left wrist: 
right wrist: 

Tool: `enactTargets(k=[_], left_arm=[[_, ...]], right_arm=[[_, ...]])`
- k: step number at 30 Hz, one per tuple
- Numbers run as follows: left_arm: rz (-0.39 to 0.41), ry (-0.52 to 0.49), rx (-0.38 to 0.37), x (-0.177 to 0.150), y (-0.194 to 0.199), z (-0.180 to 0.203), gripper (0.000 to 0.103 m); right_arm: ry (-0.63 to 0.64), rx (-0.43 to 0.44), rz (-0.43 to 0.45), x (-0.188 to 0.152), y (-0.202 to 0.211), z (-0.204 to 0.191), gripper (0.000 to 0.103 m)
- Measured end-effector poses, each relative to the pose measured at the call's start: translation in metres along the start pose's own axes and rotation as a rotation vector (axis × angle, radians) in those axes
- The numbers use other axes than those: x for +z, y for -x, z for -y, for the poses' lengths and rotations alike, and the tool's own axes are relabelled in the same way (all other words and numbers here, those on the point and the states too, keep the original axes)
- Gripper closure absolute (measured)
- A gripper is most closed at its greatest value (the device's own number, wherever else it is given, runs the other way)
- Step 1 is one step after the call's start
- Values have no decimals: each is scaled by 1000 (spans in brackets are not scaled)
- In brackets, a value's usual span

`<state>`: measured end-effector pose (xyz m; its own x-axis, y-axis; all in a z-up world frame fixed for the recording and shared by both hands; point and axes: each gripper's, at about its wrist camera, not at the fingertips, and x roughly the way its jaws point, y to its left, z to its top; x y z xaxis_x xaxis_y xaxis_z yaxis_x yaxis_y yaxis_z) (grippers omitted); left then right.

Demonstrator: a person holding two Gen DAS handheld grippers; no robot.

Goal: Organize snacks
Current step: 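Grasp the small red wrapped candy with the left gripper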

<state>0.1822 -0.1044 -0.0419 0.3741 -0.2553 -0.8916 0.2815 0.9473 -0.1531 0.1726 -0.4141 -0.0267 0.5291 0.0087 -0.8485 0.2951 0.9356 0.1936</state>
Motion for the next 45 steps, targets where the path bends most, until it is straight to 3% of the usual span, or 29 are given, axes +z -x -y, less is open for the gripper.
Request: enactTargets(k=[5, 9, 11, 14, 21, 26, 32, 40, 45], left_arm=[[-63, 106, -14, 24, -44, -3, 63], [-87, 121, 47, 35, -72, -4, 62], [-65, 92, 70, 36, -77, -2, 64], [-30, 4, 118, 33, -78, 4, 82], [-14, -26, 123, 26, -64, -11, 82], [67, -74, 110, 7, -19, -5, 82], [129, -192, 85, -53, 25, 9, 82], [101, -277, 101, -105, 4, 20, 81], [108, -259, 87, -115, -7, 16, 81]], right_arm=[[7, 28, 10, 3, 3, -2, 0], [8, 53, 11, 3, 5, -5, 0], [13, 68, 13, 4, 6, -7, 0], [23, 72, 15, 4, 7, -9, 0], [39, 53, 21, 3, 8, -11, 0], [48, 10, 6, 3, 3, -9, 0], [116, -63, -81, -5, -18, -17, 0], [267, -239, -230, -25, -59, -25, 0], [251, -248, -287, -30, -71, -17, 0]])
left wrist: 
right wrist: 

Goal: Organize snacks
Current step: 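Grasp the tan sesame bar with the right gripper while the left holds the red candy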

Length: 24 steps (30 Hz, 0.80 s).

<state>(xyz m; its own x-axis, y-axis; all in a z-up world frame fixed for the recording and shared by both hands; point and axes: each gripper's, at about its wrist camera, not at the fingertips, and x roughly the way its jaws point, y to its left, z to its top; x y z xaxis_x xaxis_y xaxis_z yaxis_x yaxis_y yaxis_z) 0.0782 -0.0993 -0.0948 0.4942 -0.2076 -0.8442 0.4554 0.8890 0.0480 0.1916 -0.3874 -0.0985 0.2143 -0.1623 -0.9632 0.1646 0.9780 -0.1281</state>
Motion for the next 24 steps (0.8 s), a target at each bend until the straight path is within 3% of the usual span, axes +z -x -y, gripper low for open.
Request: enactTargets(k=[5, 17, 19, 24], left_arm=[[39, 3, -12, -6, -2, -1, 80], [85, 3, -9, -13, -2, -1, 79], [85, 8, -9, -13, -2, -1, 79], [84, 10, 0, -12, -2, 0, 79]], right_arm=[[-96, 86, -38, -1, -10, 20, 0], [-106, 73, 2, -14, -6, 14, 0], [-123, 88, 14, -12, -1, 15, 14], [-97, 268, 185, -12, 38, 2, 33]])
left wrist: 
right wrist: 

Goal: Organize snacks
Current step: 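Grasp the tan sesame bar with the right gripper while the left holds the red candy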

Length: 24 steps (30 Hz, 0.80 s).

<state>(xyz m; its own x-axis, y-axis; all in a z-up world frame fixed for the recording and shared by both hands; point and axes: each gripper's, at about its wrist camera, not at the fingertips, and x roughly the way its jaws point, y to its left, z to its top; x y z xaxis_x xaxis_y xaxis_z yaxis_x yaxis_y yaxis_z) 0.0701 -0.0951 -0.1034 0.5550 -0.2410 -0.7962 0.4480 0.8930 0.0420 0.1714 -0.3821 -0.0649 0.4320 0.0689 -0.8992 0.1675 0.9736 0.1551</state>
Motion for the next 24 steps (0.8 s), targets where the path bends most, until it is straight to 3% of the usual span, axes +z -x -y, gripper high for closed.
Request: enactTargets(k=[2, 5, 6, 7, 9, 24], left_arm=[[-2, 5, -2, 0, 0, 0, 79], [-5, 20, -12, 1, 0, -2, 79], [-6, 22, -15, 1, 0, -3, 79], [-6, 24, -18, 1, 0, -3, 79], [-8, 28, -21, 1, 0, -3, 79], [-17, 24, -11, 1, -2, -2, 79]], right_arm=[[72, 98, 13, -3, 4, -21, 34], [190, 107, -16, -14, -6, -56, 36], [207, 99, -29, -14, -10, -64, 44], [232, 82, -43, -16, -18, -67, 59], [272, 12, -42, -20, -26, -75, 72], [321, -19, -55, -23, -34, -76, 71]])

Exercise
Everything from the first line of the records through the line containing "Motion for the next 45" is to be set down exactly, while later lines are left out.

Output for this exercise
left wrist: 
right wrist: 

Tool: `enactTargets(k=[_], left_arm=[[_, ...]], right_arm=[[_, ...]])`
- k: step number at 30 Hz, one per tuple
- Numbers run as follows: left_arm: rz (-0.39 to 0.41), ry (-0.52 to 0.49), rx (-0.38 to 0.37), x (-0.177 to 0.150), y (-0.194 to 0.199), z (-0.180 to 0.203), gripper (0.000 to 0.103 m); right_arm: ry (-0.63 to 0.64), rx (-0.43 to 0.44), rz (-0.43 to 0.45), x (-0.188 to 0.152), y (-0.202 to 0.211), z (-0.204 to 0.191), gripper (0.000 to 0.103 m)
- Measured end-effector poses, each relative to the pose measured at the call's start: translation in metres along the start pose's own axes and rotation as a rotation vector (axis × angle, radians) in those axes
- The numbers use other axes than those: x for +z, y for -x, z for -y, for the poses' lengths and rotations alike, and the tool's own axes are relabelled in the same way (all other words and numbers here, those on the point and the states too, keep the original axes)
- Gripper closure absolute (measured)
- A gripper is most closed at its greatest value (the device's own number, wherever else it is given, runs the other way)
- Step 1 is one step after the call's start
- Values have no decimals: each is scaled by 1000 (spans in brackets are not scaled)
- In brackets, a value's usual span

`<state>`: measured end-effector pose (xyz m; its own x-axis, y-axis; all in a z-up world frame fixed for the recording and shared by both hands; point and axes: each gripper's, at about its wrist camera, not at the fingertips, and x roughly the way its jaws point, y to its left, z to its top; x y z xaxis_x xaxis_y xaxis_z yaxis_x yaxis_y yaxis_z) (grippers omitted); left then right.

Demonstrator: a person holding two Gen DAS handheld grippers; no robot.

Goal: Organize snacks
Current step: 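Grasp the small red wrapped candy with the left gripper
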
<state>0.1822 -0.1044 -0.0419 0.3741 -0.2553 -0.8916 0.2815 0.9473 -0.1531 0.1726 -0.4141 -0.0267 0.5291 0.0087 -0.8485 0.2951 0.9356 0.1936</state>
Motion for the next 45 steps, targets where the path bends most, until it is straight to 3% of the usual span, or 29 are given, axes +z -x -y, less is open for the gripper.

This is the complete answer.